Match Penentuan (Decider)
Otomatis digunakan saat kedua tim sedang berada di posisi kritis: 2 win vs 2 win (penentuan lolos) atau 2 loss vs 2 loss (penentuan siapa yang gugur lebih dulu).
Alur Swiss Stage
16 / 32 Tim — 5 Ronde (3W / 3L)
Acak / Default
Top 8 (dari 16 tim) atau Top 16 (dari 32 tim) → Playoffs
8 Tim — 3 Ronde (2W / 2L)
Acak / Default
Top 4 dari 8 tim → Playoffs
- Ronde 1 bisa memakai Default Match (berdasarkan seed) atau Shuffle Match (acak).
- Setiap ronde berikutnya, sistem otomatis mengelompokkan pairing berdasarkan skor yang sama.

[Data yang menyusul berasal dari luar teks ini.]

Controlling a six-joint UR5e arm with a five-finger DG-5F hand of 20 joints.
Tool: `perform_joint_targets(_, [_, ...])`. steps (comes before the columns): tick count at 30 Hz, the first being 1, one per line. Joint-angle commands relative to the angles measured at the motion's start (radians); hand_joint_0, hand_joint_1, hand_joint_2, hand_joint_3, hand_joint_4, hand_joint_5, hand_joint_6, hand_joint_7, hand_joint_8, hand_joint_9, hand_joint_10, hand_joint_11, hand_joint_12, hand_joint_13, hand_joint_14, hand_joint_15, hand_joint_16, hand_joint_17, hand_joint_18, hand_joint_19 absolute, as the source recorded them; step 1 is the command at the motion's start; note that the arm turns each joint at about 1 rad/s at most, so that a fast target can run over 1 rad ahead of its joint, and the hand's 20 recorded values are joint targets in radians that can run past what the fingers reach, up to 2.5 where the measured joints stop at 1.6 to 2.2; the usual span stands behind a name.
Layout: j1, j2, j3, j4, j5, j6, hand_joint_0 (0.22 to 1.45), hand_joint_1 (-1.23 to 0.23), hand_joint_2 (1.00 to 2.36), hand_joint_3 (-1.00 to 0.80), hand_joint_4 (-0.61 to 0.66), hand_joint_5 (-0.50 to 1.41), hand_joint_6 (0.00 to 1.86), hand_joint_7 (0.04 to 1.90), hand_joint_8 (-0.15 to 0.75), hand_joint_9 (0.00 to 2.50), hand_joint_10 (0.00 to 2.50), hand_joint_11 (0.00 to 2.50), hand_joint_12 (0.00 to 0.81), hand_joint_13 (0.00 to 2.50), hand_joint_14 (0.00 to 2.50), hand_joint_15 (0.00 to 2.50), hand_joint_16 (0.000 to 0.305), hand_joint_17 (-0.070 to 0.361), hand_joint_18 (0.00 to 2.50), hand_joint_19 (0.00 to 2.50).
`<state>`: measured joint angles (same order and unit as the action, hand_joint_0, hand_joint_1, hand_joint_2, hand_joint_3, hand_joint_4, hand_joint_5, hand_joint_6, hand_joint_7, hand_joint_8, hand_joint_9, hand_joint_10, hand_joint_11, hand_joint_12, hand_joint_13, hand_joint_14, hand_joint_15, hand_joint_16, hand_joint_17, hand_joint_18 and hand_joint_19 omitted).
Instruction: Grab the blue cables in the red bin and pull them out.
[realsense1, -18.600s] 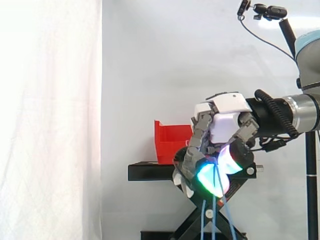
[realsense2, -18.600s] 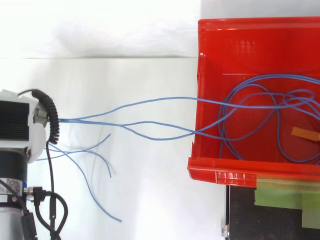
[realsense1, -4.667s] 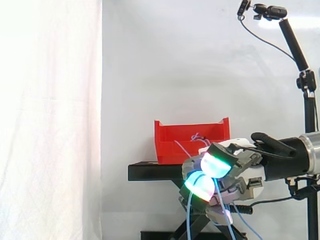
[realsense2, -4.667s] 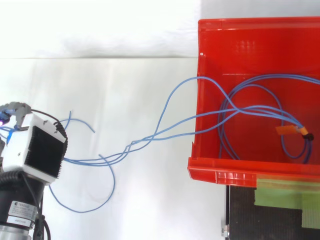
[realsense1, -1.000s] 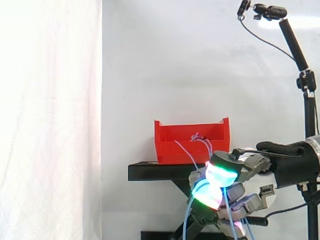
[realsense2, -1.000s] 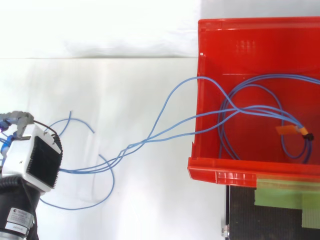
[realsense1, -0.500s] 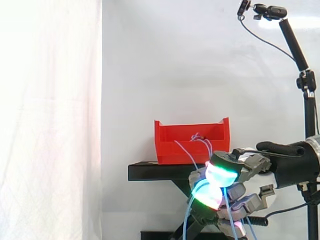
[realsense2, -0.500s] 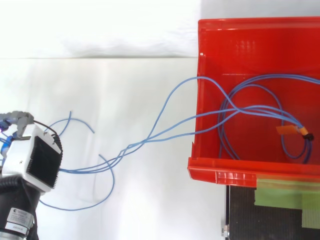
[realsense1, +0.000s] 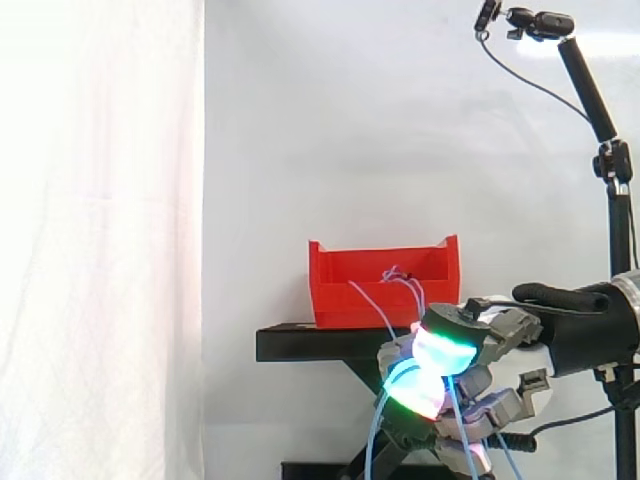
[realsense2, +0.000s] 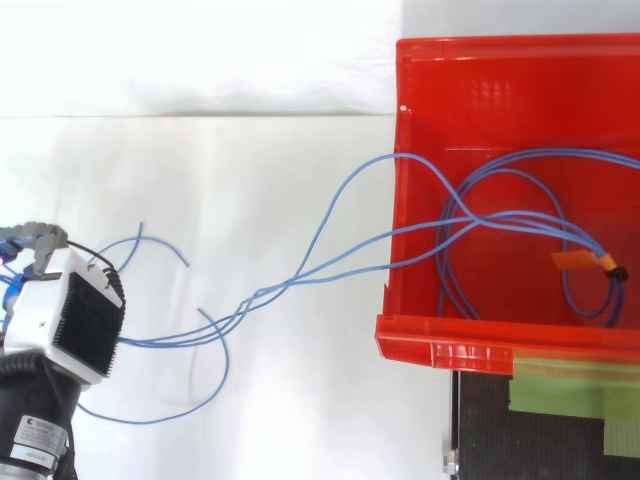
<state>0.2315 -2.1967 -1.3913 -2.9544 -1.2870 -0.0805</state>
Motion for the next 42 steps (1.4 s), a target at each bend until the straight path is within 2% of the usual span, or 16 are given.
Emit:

- Jika ada tim yang poinnya ganjil di satu grup (tidak bisa dipasangkan), satu tim mendapat bye (menang otomatis 1 poin).
- Setelah ronde selesai, kondisi setiap tim dicek:
- Capai win threshold → otomatis lolos, tidak perlu main lagi
- Capai loss threshold → otomatis gugur, tidak perlu main lagi
- Proses berlanjut hingga maksimal ronde habis atau semua tim sudah ditentukan nasibnya.
Contoh Jalur Tim
16 / 32 Tim (3W / 3L)
| Setelah Ronde | Catatan Tim | Status |
|---|---|---|
| Ronde 3 | 3W - 0L | ✅ Lolos |
| Ronde 3 | 0W - 3L | ❌ Gugur |
| Ronde 4 | 3W - 1L | ✅ Lolos |
| Ronde 4 | 1W - 3L | ❌ Gugur |
| Ronde 5 | 3W - 2L | ✅ Lolos |
| Ronde 5 | 2W - 3L | ❌ Gugur |
Match di Ronde 5 antara tim 2-2 vs 2-2 menggunakan BO3 (match penentuan).
8 Tim (2W / 2L)
| Setelah Ronde | Catatan Tim | Status |
|---|---|---|
| Ronde 2 | 2W - 0L | ✅ Lolos |
| Ronde 2 | 0W - 2L | ❌ Gugur |
| Ronde 3 | 2W - 1L | ✅ Lolos |
| Ronde 3 | 1W - 2L | ❌ Gugur |
Match di Ronde 3 antara tim 1-1 vs 1-1 menggunakan BO3 (match penentuan).
Sistem Poin & Tiebreaker
- Menang → 1 poin
- Kalah → 0 poin
- Bye → 1 poin (diberikan otomatis jika pasangan tidak tersedia)
Tiebreaker untuk menentukan Top 8 diurutkan: Poin → H2H → Buchholz → Pts Diff.
Tips
- Pilih 8 tim untuk event kecil — cukup 3 ronde, selesai cepat, tetap kompetitif.
- Pilih 16 tim untuk event reguler — 5 ronde memberikan hasil yang representatif.
- Pilih 32 tim untuk event besar — cocok untuk open tournament dengan banyak pendaftar.
- Karena pairing berdasarkan skor yang sama, tim kuat cenderung bertemu tim kuat — Top 50% yang lolos benar-benar merepresentasikan tim terbaik.
- Match BO3 di penentuan membuat hasil lebih adil dan mengurangi faktor keberuntungan di momen kritis.